Actually, the code is pretty much your original code, with downcased
identifiers. It faithfully implements that parser division
approach. Still, there are no existentials. I wouldn't say that GADT
code is so much different. Perhaps the code below is a bit neater due
to the absence of existentials, `case' statements, and local type
annotations.

{-- Haskell98! --}

module RegExps where

import Monad

newtype Zero = Zero Zero -- Zero type in Haskell 98

-- Bruno.Oliveira's type class
class RegExp g where
    zero   :: g tok Zero
    one    :: g tok ()
    check  :: (tok -> Bool) -> g tok tok
    plus   :: g tok a -> g tok b -> g tok (Either a b)
    mult   :: g tok a -> g tok b -> g tok (a,b)
    star   :: g tok a -> g tok [a]

data Parse tok t = Parse { empty :: Maybe t
			 , divide :: tok -> Parse tok t}

parse :: Parse tok a -> [tok] -> Maybe a
parse p [] = empty p
parse p (t:ts) = parse (divide p t) ts

liftP f p = Parse{empty  = liftM f (empty p),
		  divide = \tok -> liftP f (divide p tok)}

liftP2 mf p1 p2 = Parse{empty = mf (empty p1) (empty p2),
			divide = \tok -> liftP2 mf (divide p1 tok) 
		                                   (divide p2 tok)}

lsum x y  = (liftM Left x) `mplus` (liftM Right y)
lprod x y = liftM2 (,) x y

-- Conor McBride's parser division algorithm

instance RegExp Parse  where
    zero        = Parse mzero (\_ -> zero)
    one         = Parse (return ()) (\_ -> liftP (const ()) zero)
    check p     = Parse mzero (\t -> if p t 
			                then liftP (const t) one
			                else liftP (const t) zero)

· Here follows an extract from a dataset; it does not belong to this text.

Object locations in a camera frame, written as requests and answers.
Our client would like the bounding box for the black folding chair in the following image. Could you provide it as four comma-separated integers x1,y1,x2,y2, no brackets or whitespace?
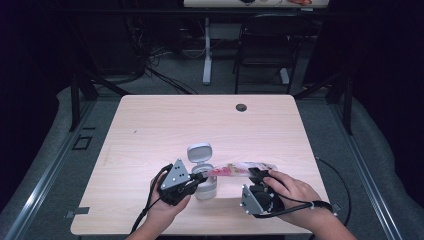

    plus r1 r2  = Parse (lsum (empty r1) (empty r2))
		        (\t -> plus (divide r1 t) (divide r2 t))

    mult r1 r2  = Parse (lprod (empty r1) (empty r2))
                        (\t -> let (q1,q2) = (divide r1 t, divide r2 t)
			           lp x1 = liftP (either id ((,) x1))
			       in maybe 
			           (mult q1 r2)
			           (\x1 -> lp x1 (plus (mult q1 r2) q2))
				   (empty r1))

    star r      = Parse (return [])
		        (\t-> liftP (uncurry (:)) (mult (divide r t) (star r)))

p1 :: RegExp g => g Char ([Char], [Char])
p1 = mult (star (check (== 'a'))) (star (check (== 'b')))

testp = parse (star (mult (star (check (== 'a'))) (star (check (== 'b')))))
        "abaabaaabbbb"
{-
*RX> testp
Just [("a","b"),("aa","b"),("aaa","bbbb")]

-}

testc = parse (star one) "abracadabra"

-- Parsing the list of integers

ieven = even :: Int->Bool
iodd  = odd  :: Int->Bool

p2 :: RegExp g => g Int (Either (Int, (Int, [Int])) (Int, [Int]))
p2 = plus (mult (check iodd) (mult (check iodd) (star (check ieven))))
	    (mult (check ieven) (star (check iodd)))

test2 = parse (star p2) [1::Int,1,2,3,3,4]